Ceux qui avaient espéré que les Etats-Unis monteraient d’un cran face au pouvoir de Yaoundé dans le cadre de la résolution de la crise anglophone, peu à peu déchantent.
C’est que, à un certain moment, l’on a assisté à une escalade verbale entre les deux pays. En 2018, l’ancien ambassadeur des Usa au Cameroun soutiendra que « Le gouvernement camerounais a commis des exécutions sommaires, ils sont coupables de détenir des gens sans leur donner accès, ni aux avocats, où à leur famille, ni même des visites de la Croix-Rouge ».
Plus incisif encore était l’ex sous-secrétaire d’État américain, en charge de l’Afrique, Tibor Nagy, qui avait soutenu que le Cameroun l’empêchait de dormir. Il ne se privait pas de critiquer le régime Biya pour sa gestion du drame qui se joué dans le NoSo. On en était arrivé à penser que les Américains allaient commencer à appliquer des sanctions contre le Cameroun. Des rumeurs avaient même agité la toile et les chaumières concernant une liste de personnalités camerounaises sur lesquelles des sanctions allaient s’abattre.
Notons que Kamala Harris, l’actuelle vice-présidente des Etats-Unis, avait, avec neuf autres collègues sénateurs, saisi la Maison Blanche sous Donald Trump pour revendiquer des sanctions contre le gouvernement camerounais et la révision des conditiôns de l’aide sécuritaire octroyée au Cameroun. C’était en décembre 2018.

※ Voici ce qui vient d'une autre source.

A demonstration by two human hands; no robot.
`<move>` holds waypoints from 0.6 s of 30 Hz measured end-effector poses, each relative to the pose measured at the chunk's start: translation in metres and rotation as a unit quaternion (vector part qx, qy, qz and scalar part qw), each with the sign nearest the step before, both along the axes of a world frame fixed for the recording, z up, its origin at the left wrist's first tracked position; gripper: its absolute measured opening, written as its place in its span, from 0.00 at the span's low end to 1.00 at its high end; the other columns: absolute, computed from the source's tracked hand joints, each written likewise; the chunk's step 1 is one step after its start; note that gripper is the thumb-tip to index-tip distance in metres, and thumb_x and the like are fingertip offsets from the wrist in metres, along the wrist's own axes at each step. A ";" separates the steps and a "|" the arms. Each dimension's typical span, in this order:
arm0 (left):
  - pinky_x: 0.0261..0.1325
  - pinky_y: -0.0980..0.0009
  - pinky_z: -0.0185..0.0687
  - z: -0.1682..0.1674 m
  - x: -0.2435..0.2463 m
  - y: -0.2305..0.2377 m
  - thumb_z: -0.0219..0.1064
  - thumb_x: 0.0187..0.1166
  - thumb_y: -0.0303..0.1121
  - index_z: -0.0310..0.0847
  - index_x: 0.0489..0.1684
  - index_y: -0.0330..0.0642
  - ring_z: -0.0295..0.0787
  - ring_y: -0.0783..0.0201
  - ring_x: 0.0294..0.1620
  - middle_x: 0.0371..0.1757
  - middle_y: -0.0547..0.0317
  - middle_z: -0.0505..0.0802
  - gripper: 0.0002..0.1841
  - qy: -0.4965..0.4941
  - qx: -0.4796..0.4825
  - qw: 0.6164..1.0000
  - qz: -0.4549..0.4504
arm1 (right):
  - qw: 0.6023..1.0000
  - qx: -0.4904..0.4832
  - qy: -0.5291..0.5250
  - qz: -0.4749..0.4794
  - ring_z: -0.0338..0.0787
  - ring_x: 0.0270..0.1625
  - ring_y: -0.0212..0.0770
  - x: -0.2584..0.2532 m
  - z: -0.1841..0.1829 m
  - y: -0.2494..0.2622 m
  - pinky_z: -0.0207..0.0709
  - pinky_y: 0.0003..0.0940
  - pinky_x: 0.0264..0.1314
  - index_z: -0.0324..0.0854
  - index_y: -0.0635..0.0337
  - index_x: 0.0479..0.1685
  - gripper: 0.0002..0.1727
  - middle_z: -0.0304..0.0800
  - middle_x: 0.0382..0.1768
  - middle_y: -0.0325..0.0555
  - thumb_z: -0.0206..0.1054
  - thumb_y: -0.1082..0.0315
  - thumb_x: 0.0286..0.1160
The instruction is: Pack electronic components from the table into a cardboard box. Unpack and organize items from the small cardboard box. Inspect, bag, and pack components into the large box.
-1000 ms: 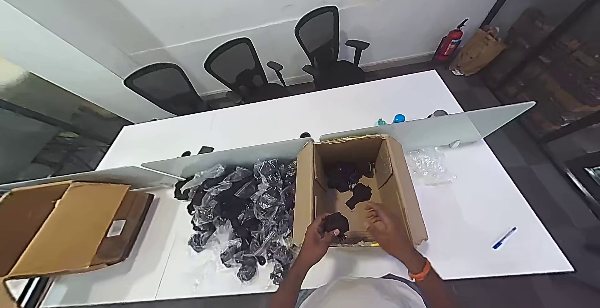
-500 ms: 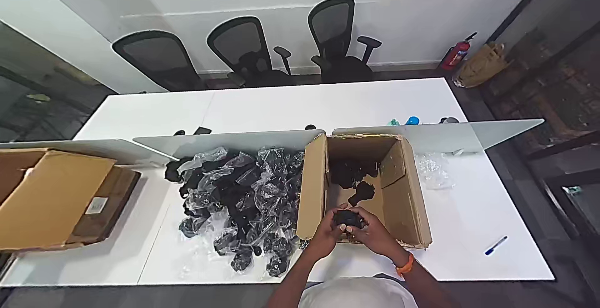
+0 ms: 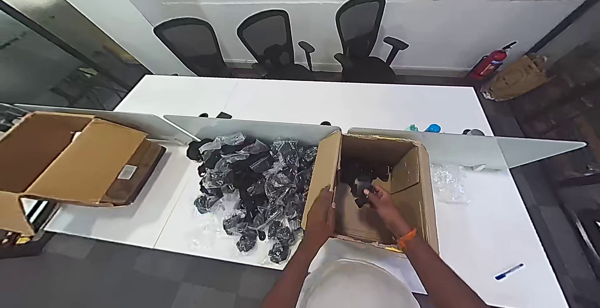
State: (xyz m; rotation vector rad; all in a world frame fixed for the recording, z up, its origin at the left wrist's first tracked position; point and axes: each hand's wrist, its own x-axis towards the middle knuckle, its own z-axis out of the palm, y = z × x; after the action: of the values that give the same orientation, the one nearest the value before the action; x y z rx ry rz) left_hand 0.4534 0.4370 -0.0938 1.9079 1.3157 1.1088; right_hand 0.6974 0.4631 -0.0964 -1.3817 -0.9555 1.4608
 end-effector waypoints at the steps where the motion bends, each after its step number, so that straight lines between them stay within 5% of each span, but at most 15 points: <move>1: 0.88 0.51 0.67 -0.006 -0.002 0.002 0.54 0.88 0.34 0.79 0.74 0.31 0.71 0.48 0.86 0.82 0.40 0.78 0.21 0.025 0.007 1.000 0.007 | 0.999 -0.033 -0.011 -0.017 0.92 0.41 0.42 0.004 -0.002 0.016 0.88 0.37 0.41 0.74 0.66 0.73 0.22 0.89 0.48 0.54 0.63 0.63 0.86; 5: 0.90 0.49 0.60 -0.027 0.006 0.001 0.51 0.83 0.28 0.77 0.78 0.37 0.61 0.49 0.91 0.88 0.46 0.72 0.24 0.042 -0.055 0.997 -0.014 | 0.985 -0.138 -0.103 -0.001 0.91 0.42 0.44 0.008 -0.025 0.081 0.88 0.38 0.39 0.67 0.60 0.79 0.26 0.85 0.55 0.55 0.62 0.58 0.88; 11: 0.90 0.50 0.61 -0.029 0.005 0.003 0.52 0.76 0.21 0.79 0.77 0.40 0.61 0.52 0.92 0.90 0.49 0.70 0.27 0.042 -0.079 0.996 -0.011 | 0.954 -0.198 -0.211 0.075 0.90 0.47 0.49 -0.009 -0.104 0.131 0.86 0.46 0.49 0.64 0.63 0.82 0.32 0.84 0.59 0.60 0.65 0.57 0.84; 18: 0.88 0.50 0.64 -0.033 0.007 0.001 0.52 0.76 0.22 0.83 0.71 0.42 0.65 0.52 0.90 0.88 0.49 0.73 0.25 0.049 -0.063 0.997 0.006 | 0.955 -0.215 -0.205 0.022 0.93 0.41 0.50 -0.037 -0.147 0.145 0.89 0.46 0.44 0.63 0.67 0.79 0.32 0.87 0.53 0.62 0.67 0.57 0.83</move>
State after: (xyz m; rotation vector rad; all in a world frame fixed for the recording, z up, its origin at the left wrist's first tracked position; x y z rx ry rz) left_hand 0.4608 0.4383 -0.1271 1.8843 1.4172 0.9256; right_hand 0.6608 0.6078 -0.2433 -2.0543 -0.9556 1.5015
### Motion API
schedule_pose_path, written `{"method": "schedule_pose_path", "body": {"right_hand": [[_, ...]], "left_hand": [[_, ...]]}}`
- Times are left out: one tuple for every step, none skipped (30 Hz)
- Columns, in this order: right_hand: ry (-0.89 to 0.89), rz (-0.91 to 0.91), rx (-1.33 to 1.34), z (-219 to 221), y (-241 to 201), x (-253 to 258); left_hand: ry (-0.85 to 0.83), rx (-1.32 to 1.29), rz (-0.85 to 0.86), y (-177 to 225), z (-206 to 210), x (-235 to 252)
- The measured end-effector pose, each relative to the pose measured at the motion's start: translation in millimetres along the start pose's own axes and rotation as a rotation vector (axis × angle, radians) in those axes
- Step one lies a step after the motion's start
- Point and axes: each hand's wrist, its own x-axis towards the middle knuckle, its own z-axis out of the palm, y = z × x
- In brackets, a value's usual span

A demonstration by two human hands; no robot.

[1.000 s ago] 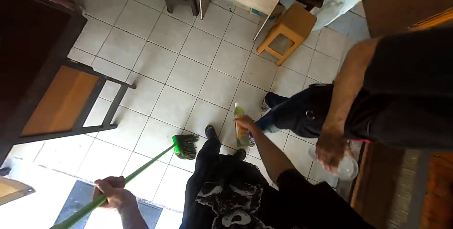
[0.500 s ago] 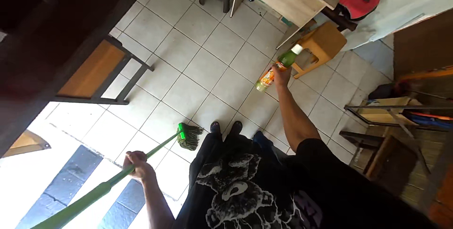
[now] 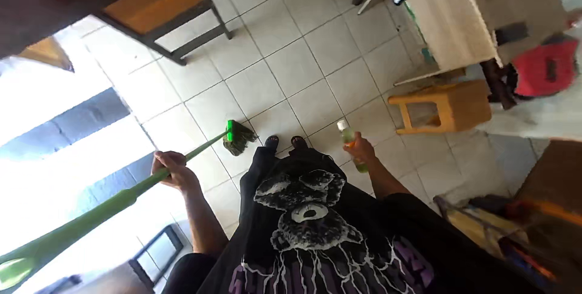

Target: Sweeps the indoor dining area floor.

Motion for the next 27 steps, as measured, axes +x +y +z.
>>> {"method": "schedule_pose_path", "body": {"right_hand": [[-0.063,-0.030,-0.080,0.2,-6.2,4.6],[-0.113,-0.068,-0.143,1.3,-12.5,9.7],[-0.150,-0.112,-0.194,2.7,-19.6,15.8],[-0.177,-0.156,-0.243,3.1,-30.2,22.4],[-0.202,-0.204,-0.300,2.9,-44.6,28.1],[-0.226,-0.252,-0.368,2.7,-61.4,31.9],[-0.253,-0.293,-0.435,2.4,-79.5,33.7],[-0.276,-0.331,-0.486,2.9,-97.5,34.8],[-0.284,-0.370,-0.528,4.2,-115.4,35.9],[-0.280,-0.410,-0.553,6.1,-133.4,36.3],[-0.264,-0.450,-0.570,8.6,-151.7,36.0],[-0.243,-0.494,-0.581,11.2,-171.7,36.2],[-0.222,-0.545,-0.597,13.9,-193.9,36.2],[-0.202,-0.602,-0.617,15.5,-217.8,33.7],[-0.191,-0.654,-0.652,15.1,-244.0,27.7],[-0.184,-0.701,-0.674,15.1,-269.0,21.0],[-0.176,-0.747,-0.672,16.8,-290.9,15.2],[-0.159,-0.793,-0.652,20.3,-310.2,11.1],[-0.137,-0.839,-0.616,24.6,-327.7,7.9],[-0.116,-0.889,-0.556,29.4,-342.8,5.5],[-0.110,-0.940,-0.479,34.0,-354.8,3.8],[-0.109,-0.989,-0.396,38.4,-362.6,2.6],[-0.107,-1.034,-0.305,43.2,-366.5,2.6],[-0.103,-1.072,-0.213,47.7,-367.8,2.9],[-0.101,-1.104,-0.118,51.9,-366.4,3.8],[-0.103,-1.137,-0.032,56.0,-362.7,6.2],[-0.113,-1.157,0.019,59.3,-357.1,9.0]], "left_hand": [[0.051,0.006,0.012,12.4,-5.1,-15.1],[0.108,0.006,0.031,24.9,-10.0,-32.1],[0.176,0.005,0.054,36.6,-14.1,-50.0],[0.254,0.007,0.075,47.7,-17.8,-68.0],[0.334,0.012,0.087,59.3,-21.6,-85.7],[0.410,0.016,0.094,72.2,-24.1,-103.0],[0.475,0.015,0.101,86.2,-25.5,-120.6],[0.529,0.008,0.107,100.7,-25.2,-137.6],[0.574,-0.005,0.115,114.3,-24.1,-153.6],[0.621,-0.005,0.125,125.8,-23.4,-169.4],[0.661,0.006,0.129,134.4,-23.1,-185.5],[0.693,0.019,0.128,140.2,-22.3,-201.2],[0.711,0.034,0.118,144.3,-20.6,-216.5],[0.726,0.050,0.103,146.9,-18.6,-231.0],[0.748,0.049,0.097,148.6,-15.8,-244.0],[0.770,0.045,0.087,150.6,-12.4,-256.5],[0.790,0.045,0.074,152.0,-9.3,-269.9],[0.812,0.042,0.064,152.9,-7.3,-283.2],[0.839,0.024,0.061,151.8,-7.6,-296.6],[0.875,0.004,0.061,150.2,-9.2,-310.4],[0.916,-0.010,0.056,150.4,-11.1,-324.4],[0.964,-0.020,0.047,151.9,-13.0,-338.7],[1.021,-0.026,0.041,154.5,-14.8,-352.4],[1.081,-0.026,0.032,157.5,-16.9,-366.1],[1.140,-0.022,0.024,160.4,-19.6,-380.2],[1.197,-0.014,0.016,163.5,-22.9,-394.7],[1.248,-0.004,0.004,167.2,-27.2,-410.1]]}}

Lorsque Antony Blinken, l’actuel secrétaire d’Etat sera interrogé lors de son audience de confirmation au sénat américain, il parlera du Cameroun. Il se dira préoccupé par “la violence dirigée contre la population anglophone”. On était en janvier 2021. Il va émettre le vœu que l’Amérique s’implique davantage dans la résolution de cette crise.
Depuis lors, de manière concrète, rien n’a évolué. Seule sanction, la suspension du Cameroun de l’Agoa durant l’ère Trump.
Pourquoi l’Amérique est bloquée Les Etats-Unis ne se sont pas retirés du dossier de la crise anglophone. On les cite d’ailleurs comme faisant partie des soutiens de l’initiative de Humanitarian Dialogue (HD), une Ong de droit suisse qui veut jouer les médiateurs dans la crise en réunissant les leaders anglophones. On les cite aussi comme soutien de la rencontre qui s’est tenue ce week-end au Canada (Toronto) dans le cadre de la Southern Cameroons 2021 leadership retreat et portée par la Coalition for Dialogue and Négociations.
Toutes ces initiatives sont diversement appréciées. Face à la détérioration de la situation sur le terrain, il est possible que les Etats-Unis n’aillent pas plus loin. La solution à la guerre se trouve à Paris. Dans une très récente sortie, l’ancien secrétaire d’État américain aux affaires africaines, Tibor Nagy a accusé la France de soutenir le régime de Paul Biya dans la crise anglophone.
Pour le diplomate américain, l’ex-puissance tutélaire est à base de la crise qui sévit dans les régions anglophones du Cameroun. « Je ne comprends pas pourquoi la France ne voit pas que son intérêt à long terme est d’aider les anglophones à faire valoir leurs droits plutôt que de soutenir la politique de la terre brûlée de Yaoundé qui ne peut pas gagner », poursuit-il.
Aujourd’hui, les Américains se situent dans la logique de ne pas froisser leur allié français plus que ça, allié qui apporte un soutien sans faille au gouvernement camerounais. Pire, vu le contexte international de l’heure, l’Oncle Sam caresse la France dans le sens du poil.
La crise des sous-marins australiens, du nom de ce contrat de plus de 12 milliards de dollars chopé par les Usa aux Français ; et l’exclusion de la France du pacte stratégique en indopacifique, ont tendu les rapports entre les deux pays sur fond de crise diplomatique.
Biden a lancé une opération de séduction vis-à-vis de Macron qu’il a rencontré à la Cop 26 à Glasgow. Michael Shurkin, ancien officier de la Cia et ex-conseiller à la défense et à la sécurité nationale explique que Joe Biden va céder à Paris quelques compensations : « au minimum, ce que Biden va faire, c’est préserver la relation bilatérale et la coopération, tout particulièrement en Afrique ».
Ces concessions pourraient aussi concerner la crise anglophone.